I
Frío, glacial, exactose comprimen en aros de papel mis nervios
II
y
III
el temor ha cesado
Érase una vez un hombre que vivía sólo en el bosque, le llamaban el Ermitaño de Huang-Ho, solitaria y ascética su existencia transcurría entre tenues amaneceres amarillos y oscuros crepúsculos violeta.

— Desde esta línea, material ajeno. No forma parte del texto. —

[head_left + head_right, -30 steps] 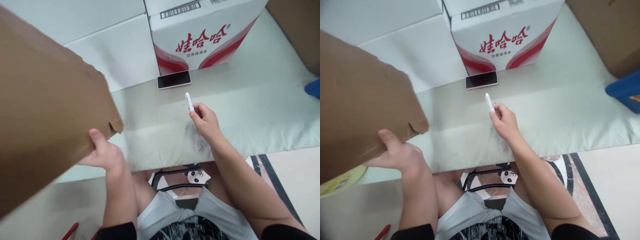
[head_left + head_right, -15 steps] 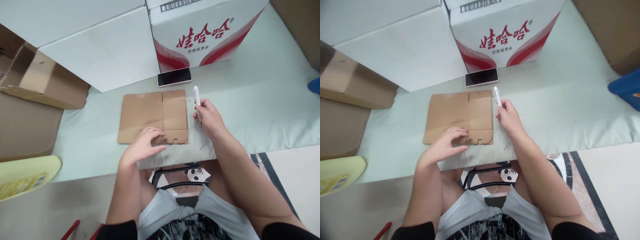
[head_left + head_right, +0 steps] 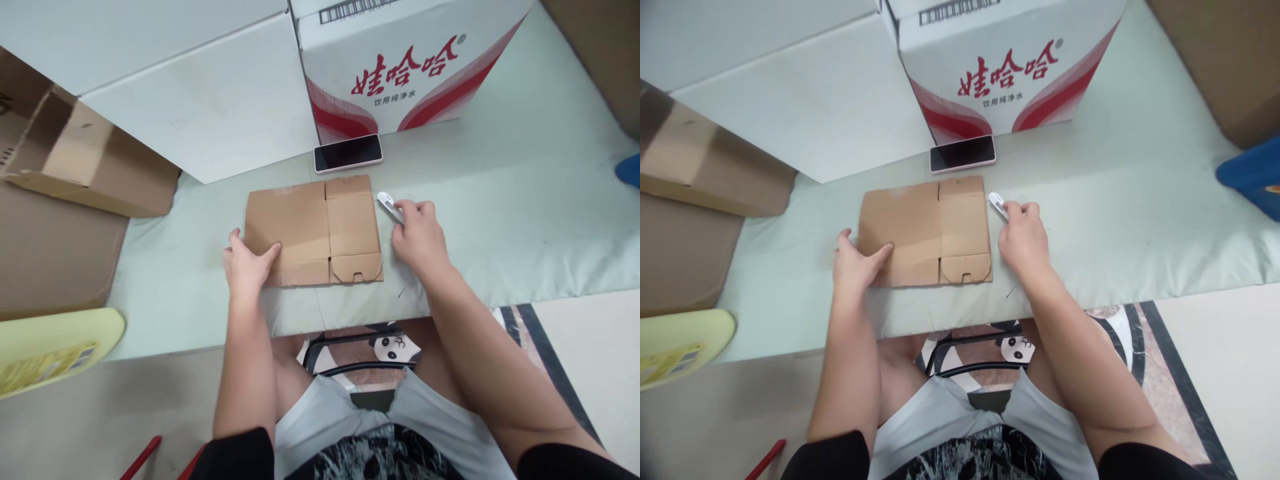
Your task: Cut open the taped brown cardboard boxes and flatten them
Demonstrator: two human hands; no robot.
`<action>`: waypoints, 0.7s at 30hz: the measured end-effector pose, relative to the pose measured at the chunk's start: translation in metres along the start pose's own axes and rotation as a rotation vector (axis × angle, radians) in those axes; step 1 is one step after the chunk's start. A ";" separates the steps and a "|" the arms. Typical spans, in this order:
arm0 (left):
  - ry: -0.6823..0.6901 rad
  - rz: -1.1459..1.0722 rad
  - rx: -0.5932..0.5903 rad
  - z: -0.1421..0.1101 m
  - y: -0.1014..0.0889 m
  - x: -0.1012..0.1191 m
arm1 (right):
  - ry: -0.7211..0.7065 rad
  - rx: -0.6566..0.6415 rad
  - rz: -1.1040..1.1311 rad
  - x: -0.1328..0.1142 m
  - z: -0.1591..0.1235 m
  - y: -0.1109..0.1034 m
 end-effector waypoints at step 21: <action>0.246 -1.220 0.005 0.010 -0.011 -0.016 | -0.150 -0.012 0.852 -0.014 -0.008 -0.023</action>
Point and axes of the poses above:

El cazar extrañas y exóticas mariposas era el único placer del que gozaba en sus ratos sombríos de ocio.
Un día vio ante sí, la más hermosa y radiante aparición que sus apagados ojos jamás -hasta entonces- habían visto, era diabólicamente bella como un errante cometa vagando sin sentido en el cosmos, ambiguo eclipse irrumpiendo entre bloques intactos de fuego y, extendiendo rápidamente sus redes de plata sobre la arrebatada y tierna figura, la atrapó.

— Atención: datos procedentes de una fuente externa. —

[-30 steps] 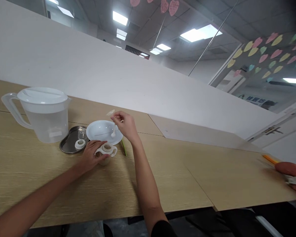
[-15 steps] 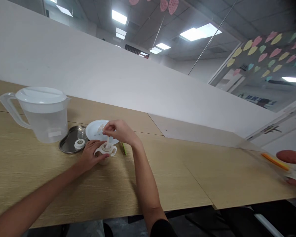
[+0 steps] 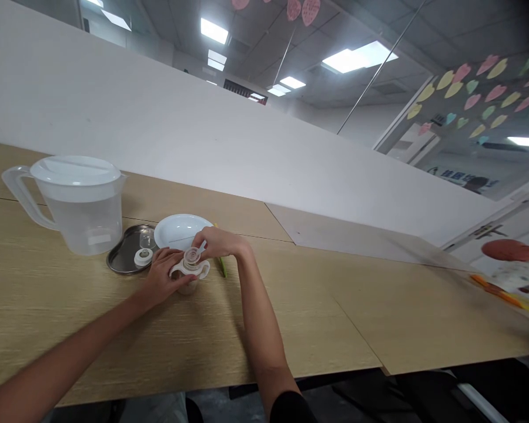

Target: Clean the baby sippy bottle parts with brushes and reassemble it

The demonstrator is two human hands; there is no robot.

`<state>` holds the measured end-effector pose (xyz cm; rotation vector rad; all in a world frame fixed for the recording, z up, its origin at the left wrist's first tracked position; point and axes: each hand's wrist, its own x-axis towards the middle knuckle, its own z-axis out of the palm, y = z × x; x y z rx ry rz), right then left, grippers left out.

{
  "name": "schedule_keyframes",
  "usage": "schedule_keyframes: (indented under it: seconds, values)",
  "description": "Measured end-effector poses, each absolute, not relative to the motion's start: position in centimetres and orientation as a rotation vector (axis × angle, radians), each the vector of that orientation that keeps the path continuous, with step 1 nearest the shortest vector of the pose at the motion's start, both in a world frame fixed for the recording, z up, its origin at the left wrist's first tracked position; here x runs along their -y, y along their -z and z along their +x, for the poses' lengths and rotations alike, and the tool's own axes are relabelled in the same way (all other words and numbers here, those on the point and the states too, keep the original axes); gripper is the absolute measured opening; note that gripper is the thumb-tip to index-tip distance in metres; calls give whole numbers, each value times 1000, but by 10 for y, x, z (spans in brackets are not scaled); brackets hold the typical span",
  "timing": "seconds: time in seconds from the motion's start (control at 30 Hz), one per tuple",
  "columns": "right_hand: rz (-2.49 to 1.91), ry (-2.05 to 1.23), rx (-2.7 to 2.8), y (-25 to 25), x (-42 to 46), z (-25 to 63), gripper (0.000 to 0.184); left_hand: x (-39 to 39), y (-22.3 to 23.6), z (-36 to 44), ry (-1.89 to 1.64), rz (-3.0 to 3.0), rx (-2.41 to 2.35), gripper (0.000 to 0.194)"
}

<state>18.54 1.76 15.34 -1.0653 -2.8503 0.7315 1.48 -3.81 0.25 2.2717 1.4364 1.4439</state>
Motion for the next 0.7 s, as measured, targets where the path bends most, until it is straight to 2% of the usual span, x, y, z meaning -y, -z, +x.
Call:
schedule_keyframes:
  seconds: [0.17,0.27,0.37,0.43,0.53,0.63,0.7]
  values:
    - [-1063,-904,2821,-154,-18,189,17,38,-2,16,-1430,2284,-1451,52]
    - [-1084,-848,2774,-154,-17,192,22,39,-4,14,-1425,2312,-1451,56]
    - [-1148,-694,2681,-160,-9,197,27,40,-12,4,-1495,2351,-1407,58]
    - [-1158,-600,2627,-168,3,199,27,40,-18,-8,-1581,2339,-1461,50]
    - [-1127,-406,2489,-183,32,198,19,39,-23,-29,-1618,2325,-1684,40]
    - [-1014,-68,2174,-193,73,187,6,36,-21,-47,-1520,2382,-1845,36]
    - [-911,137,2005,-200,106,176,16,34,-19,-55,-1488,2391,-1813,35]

Más aquella no era una mariposa sino una mujer.
Pasaron varias lunas y a pesar que en las largas noches azules tocábale las más hermosas melodías de su caña de bambú y entregábale los más hermosos frutos extraídos de los más virginales árboles, ella se mostraba callada, pensativa, sumergida en sí misma y en sus torres de marfil.
Acongojado al ver la vanedad de su esfuerzo por querer alcanzar aquel pedazo de cielo, consumido por el hierro, acercó sus trémulas manos hacia ella y en aquel momento desvaneciéndose en el aire solo vio un intenso resplandor dorado y un replicar de alas sobre el viento.
Desde aquel momento, el ermitaño, "El Ermitaño de Huang-Ho", en cada mariposa que atrapaba creía poseer aquella mariposa que una vez partió.